Les incendies, notamment celui survenu dans les Pyrénées-Orientales, continuent de ravager le territoire français, mettant la réponse aérienne de la Sécurité civile à l'épreuve. Frédéric Harrault, lieutenant-colonel et porte-parole de la Sécurité civile, s'est exprimé sur les besoins et les évolutions de la flotte française de bombardiers d'eau, actuellement composée de 12 Canadair et 8 Dash, ainsi que de trois Beechcraft réservés à la reconnaissance.
Une flotte en crise
Malgré les efforts, la disponibilité de la flotte d'intervention oscille aux alentours de 85%, fluctuant en fonction des besoins et des maintenances. Ainsi, à la mi-journée, le nombre d'appareils opérationnels peut varier considérablement. Le porte-parole a répondu à l'inquiétude grandissante face à cette insuffisance : "On ne parle pas d'une disponibilité constante, mais d'une capacité d'intervention que nous devons continuellement ajuster." Selon Météo France, cette variabilité est accentuée par des conditions climatiques de plus en plus extrêmes.
Évolution nécessaire
Pour faire face à la menace croissante des incendies, notamment dans le nord de la France, où des feux se sont récemment déclarés, la Sécurité civile reconnaît qu'elle doit diversifier sa flotte. "Des Canadair supplémentaires sont attendus d'ici 2030, mais d'autres solutions comme les Air Tractor et les hélicoptères sont également essentielles pour intervenir efficacement", explique Harrault.
Une stratégie de déploiement renforcée
La gestion des moyens aériens lors de feux multiples est devenue une priorité. La mise en place d'un guet aérien armé permet d'anticiper rapidement de nouveaux départs de feu. "Traiter le feu dans les premières minutes est crucial. Cela nous donne une chance de limiter la propagation", ajoute le lieutenant-colonel. Cependant, lorsque le feu est déjà bien établi, une attaque massive avec des Canadair est parfois inévitable.

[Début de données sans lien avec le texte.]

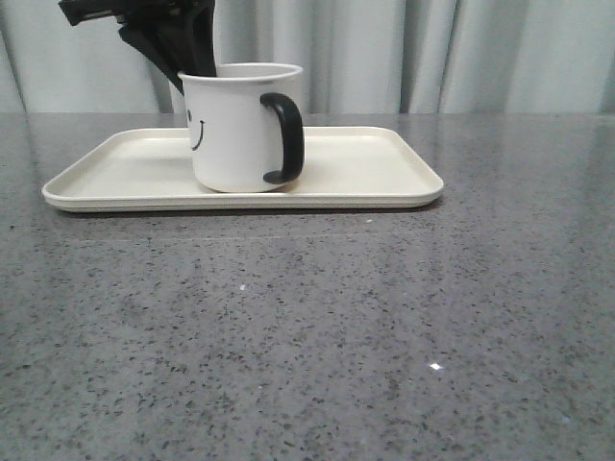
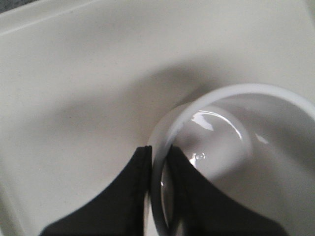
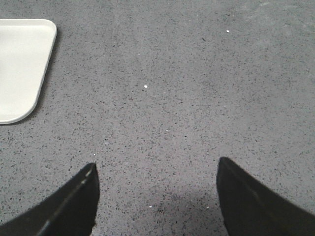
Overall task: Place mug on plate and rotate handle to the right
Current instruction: 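Lower the mug onto the tray with the left gripper, then open the left gripper and raise it away from the mug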
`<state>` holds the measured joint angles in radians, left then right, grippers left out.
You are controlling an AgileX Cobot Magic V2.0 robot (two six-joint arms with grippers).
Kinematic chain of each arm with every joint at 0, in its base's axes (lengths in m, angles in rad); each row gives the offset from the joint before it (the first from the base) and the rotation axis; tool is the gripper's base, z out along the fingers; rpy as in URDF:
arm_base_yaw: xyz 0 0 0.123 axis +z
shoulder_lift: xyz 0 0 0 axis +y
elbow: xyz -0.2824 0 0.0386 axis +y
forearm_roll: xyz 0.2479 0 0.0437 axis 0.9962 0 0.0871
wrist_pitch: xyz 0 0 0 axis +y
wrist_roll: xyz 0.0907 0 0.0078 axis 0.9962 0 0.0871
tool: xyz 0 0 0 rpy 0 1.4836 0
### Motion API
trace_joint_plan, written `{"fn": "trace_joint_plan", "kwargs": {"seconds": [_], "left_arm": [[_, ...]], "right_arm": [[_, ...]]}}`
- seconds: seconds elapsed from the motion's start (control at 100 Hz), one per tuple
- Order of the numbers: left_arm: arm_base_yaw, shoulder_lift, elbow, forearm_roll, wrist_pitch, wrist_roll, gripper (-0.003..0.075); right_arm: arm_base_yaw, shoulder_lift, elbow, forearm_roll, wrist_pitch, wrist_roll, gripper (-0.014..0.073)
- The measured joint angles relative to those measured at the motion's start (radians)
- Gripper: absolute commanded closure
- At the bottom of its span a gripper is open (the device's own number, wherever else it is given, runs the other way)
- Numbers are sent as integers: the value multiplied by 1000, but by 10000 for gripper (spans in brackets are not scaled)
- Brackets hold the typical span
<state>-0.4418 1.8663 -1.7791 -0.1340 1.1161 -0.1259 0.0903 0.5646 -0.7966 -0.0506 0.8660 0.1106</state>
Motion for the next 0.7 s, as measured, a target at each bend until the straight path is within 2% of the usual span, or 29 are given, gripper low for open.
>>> {"fn": "trace_joint_plan", "kwargs": {"seconds": [0.13, 0.26, 0.51, 0.7], "left_arm": [[0, 0, 0, 0, 0, 0, 354], [0, 0, 0, 0, -3, 0, 228], [0, -2, -2, 0, -46, 0, 218], [0, -78, -2, 1, -87, 0, 218]], "right_arm": [[0, 0, 0, 0, -1, 0, 83], [0, 0, 0, 0, -1, 0, 83], [0, 0, 0, 0, -1, 0, 83], [0, 0, 0, 0, -1, 0, 83]]}}
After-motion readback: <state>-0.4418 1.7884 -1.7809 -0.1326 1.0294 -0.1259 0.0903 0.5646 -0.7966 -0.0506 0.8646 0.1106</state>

Solidarité européenne et vers l'avenir
Dans un contexte où la flotte nationale est parfois insuffisante, la solidarité de l'Union européenne a été sollicitée. Des appareils en provenance de Chypre et de Suède ont été intégrés aux opérations de lutte contre les incendies. Harrault souligne : "Ce ne sont pas uniquement les Canadair qui manquent, mais un véritable besoin de flexibilité et de variété dans nos moyens d'intervention, pour affronter les défis futurs."

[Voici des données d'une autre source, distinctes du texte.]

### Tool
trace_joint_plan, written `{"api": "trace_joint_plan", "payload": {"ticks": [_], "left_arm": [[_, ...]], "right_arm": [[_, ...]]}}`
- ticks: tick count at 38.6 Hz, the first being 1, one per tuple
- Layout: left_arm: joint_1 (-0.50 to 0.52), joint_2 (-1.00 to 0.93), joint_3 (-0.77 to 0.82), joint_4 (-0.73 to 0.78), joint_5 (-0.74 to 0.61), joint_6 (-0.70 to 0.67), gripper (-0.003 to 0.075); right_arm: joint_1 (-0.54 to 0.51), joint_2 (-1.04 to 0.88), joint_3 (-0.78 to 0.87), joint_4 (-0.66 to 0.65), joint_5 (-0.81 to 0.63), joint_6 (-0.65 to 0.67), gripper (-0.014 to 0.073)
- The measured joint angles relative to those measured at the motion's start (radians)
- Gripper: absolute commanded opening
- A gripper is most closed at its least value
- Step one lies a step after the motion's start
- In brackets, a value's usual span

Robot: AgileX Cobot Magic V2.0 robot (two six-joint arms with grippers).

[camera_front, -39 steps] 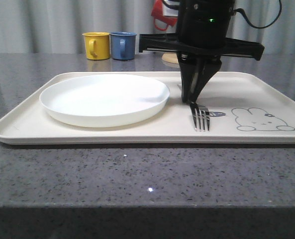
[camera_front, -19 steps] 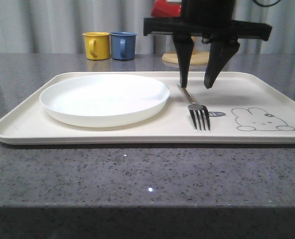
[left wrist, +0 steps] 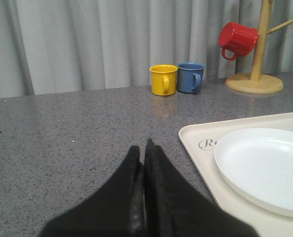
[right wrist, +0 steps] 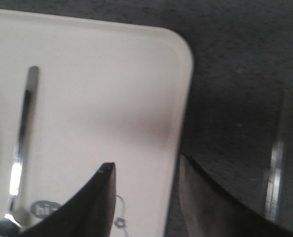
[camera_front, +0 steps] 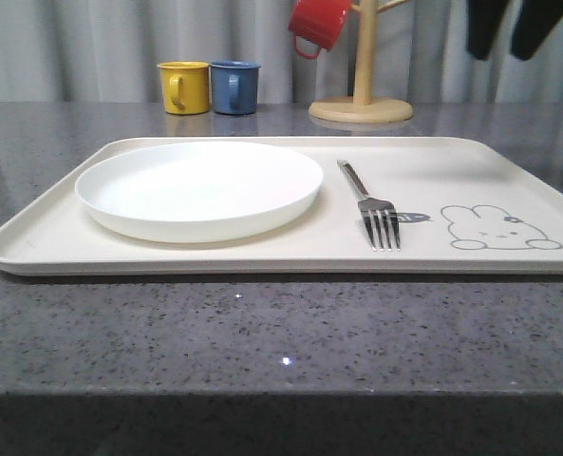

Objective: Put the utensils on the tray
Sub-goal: 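Grasp the steel chopsticks with the right gripper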

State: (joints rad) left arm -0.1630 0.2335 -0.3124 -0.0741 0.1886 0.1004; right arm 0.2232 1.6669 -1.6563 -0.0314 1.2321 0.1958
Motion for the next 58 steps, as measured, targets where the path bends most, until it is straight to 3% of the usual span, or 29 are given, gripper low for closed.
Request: {"api": "trace_joint_plan", "payload": {"ticks": [14, 21, 44, 48, 53, 58], "left_arm": [[0.000, 0.000, 0.002, 0.000, 0.000, 0.000, -0.0018], [0.000, 0.000, 0.002, 0.000, 0.000, 0.000, -0.0018], [0.000, 0.000, 0.002, 0.000, 0.000, 0.000, -0.0018], [0.000, 0.000, 0.002, 0.000, 0.000, 0.000, -0.0018], [0.000, 0.000, 0.002, 0.000, 0.000, 0.000, -0.0018], [0.000, 0.000, 0.002, 0.000, 0.000, 0.000, -0.0018]], "right_arm": [[-0.261, -0.078, 0.305, 0.015, 0.004, -0.163, 0.0338], [-0.269, -0.067, 0.395, 0.031, -0.047, -0.182, 0.0338], [-0.271, -0.010, 0.404, 0.023, -0.084, -0.183, 0.0335], [-0.271, -0.010, 0.404, 0.021, -0.084, -0.185, 0.0237], [-0.273, -0.009, 0.402, 0.000, -0.084, -0.185, -0.0006], [-0.273, -0.009, 0.398, 0.000, -0.082, -0.185, -0.0069]]}}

Renforcement des infrastructures
Avec l'extension des risques d'incendie au-delà des régions traditionnellement touchées, la Sécurité civile prévoit également d'étendre ses infrastructures. Les pélicandromes – zones de ravitaillement en eau – seront développés dans le nord du pays, afin de répondre à une menace en constante évolution.
Pour conclure, alors que les incendies continuent d'affecter des régions variées de France, le besoin urgent d'une flotte diversifiée et d'une collaboration européenne se fait de plus en plus pressant. La Sécurité civile est consciente de ces enjeux et cherche activement à s'adapter face à des défis environnementaux croissants.